* [EXERCISE PROMPT]: Search the listing below for the string "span" and show each line that contains it.
-=-=-
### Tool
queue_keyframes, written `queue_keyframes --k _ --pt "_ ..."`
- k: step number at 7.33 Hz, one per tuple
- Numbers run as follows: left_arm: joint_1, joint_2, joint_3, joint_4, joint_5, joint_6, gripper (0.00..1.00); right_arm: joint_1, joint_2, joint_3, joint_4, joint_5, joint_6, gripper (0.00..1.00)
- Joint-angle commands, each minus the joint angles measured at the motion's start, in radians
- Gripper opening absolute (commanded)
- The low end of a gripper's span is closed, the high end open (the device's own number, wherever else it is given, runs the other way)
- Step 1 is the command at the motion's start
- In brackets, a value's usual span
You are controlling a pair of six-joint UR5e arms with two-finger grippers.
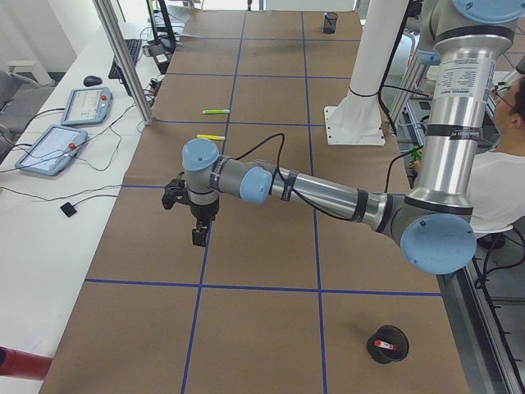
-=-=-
* [RESPONSE TO THE EXERCISE]:
- The low end of a gripper's span is closed, the high end open (the device's own number, wherever else it is given, runs the other way)
- In brackets, a value's usual span

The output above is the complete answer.